Very often, the relationship between employer and employees is viewed as a market exchange, or as a trade. We typically think of employment as a buying and selling relationship; as an exchange of X units of labor for Y amount of monetary compensation. The reason people mistakenly think this is that a deal is struck between the two parties the rights and obligations of both parties to the transaction are specified in a formalised employment contract.
On the basis of this, this supposed thing that we call ‘labour’ is assigned a commercial value and people are referred to as ‘our greatest asset’ or as ‘human resources’. Unfortunately, a resource, by its nature, is the sort of thing that gets used up. Not surprisingly, we have people feeling depleted as they get treated as a business expenses that must be managed.
The key issue here, as is the case in any trade, is price. The relationship has been reduced to nothing but a barter. The blind market forces of supply and demand govern this relationship. When there is an oversupply of labour, labour becomes cheap and can be easily dispensed with. When there is a labour shortage, employers try to outbid each other to acquire and retain labour, resulting in spiralling labour costs. The unfortunate nature of a barter comes to govern the relationship, both parties are trying to negotiate with one another to get as much as possible for giving as little as possible in return.
We do not however have to accept this picture. There are two ways in which we can see that there is something fundamentally wrong with this picture.
It is not possible to buy and sell labour
First, the thought that labour can either be bought or sold is somewhat ludicrous upon examination. Since slavery ended, people can’t be traded like a commodity. People have a will that must be respected. It is simply not possible to own human effort and expertise without the person willingly contributing the effort. It is not possible for a person to put their labour in a glass so a business can walk away with it. At the end of a day, labour is not a commodity that can be bought, it is a contribution that has to be willingly made.

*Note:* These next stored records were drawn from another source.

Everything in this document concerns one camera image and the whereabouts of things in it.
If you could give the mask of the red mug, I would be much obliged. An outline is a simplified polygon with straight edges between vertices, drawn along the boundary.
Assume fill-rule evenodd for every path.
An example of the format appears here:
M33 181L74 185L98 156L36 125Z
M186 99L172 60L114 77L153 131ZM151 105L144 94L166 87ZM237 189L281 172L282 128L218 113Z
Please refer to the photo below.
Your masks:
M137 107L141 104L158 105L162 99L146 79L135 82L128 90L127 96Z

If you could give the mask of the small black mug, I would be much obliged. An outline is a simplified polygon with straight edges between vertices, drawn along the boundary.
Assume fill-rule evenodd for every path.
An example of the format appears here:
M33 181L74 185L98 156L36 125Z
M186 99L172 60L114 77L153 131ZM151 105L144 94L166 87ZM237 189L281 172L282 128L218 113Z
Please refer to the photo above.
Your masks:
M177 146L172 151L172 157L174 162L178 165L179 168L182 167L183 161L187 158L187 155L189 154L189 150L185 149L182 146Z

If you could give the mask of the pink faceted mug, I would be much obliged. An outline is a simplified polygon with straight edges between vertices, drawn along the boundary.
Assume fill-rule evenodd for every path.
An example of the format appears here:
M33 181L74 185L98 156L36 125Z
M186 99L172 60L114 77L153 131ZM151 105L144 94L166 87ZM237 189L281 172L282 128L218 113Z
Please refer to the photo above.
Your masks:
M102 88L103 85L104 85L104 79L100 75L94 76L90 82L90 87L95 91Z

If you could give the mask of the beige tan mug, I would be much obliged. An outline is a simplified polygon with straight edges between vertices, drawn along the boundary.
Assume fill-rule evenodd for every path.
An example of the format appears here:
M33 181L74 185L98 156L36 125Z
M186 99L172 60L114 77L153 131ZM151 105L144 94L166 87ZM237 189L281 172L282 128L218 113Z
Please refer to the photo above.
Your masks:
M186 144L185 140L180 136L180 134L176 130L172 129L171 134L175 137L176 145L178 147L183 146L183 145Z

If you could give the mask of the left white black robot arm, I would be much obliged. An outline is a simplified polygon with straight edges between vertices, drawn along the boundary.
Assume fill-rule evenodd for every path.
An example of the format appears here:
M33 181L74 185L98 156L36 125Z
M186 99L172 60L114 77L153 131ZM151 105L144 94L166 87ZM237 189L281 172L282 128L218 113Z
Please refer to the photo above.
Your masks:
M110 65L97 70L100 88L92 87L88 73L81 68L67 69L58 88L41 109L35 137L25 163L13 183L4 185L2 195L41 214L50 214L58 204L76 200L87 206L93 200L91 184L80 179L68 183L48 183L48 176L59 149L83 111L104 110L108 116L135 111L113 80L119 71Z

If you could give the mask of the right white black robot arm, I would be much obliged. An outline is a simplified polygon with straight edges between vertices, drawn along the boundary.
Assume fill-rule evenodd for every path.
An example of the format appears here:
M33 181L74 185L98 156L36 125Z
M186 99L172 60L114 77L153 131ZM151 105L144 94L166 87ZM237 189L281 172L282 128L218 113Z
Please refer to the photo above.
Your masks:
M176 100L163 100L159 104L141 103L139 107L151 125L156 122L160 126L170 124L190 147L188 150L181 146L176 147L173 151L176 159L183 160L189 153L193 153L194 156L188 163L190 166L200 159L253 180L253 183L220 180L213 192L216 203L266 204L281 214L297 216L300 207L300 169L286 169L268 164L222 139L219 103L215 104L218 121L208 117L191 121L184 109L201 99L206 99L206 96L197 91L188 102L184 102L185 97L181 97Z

Employer and employees are not equal
One of the things that a buying and selling relationship implies is that the exchange that takes place is between two equal parties. Neither nor the seller is subordinate to the other, and hence, neither has the in principle obligation to answer to and obey the other. But, in an employment relationship, employers have the right to ask employees to do things, i.e. they have the right to exercise power over employees. When an employee comes to work, they are in fact submitting themselves to a power relationship, they are giving someone else authority over them. So, even though employees get a wage, fundamentally, the relationship between employer and employee is a relationship of power.
This has a very important consequence. This is that what is at issue between employer and employee is not the price of the employees labour, it is the legitimacy of the relationship of power that exists between the employer and employee. The relationship of power has to be fundamentally enabling of the employee for the employee to willingly submit themselves to it.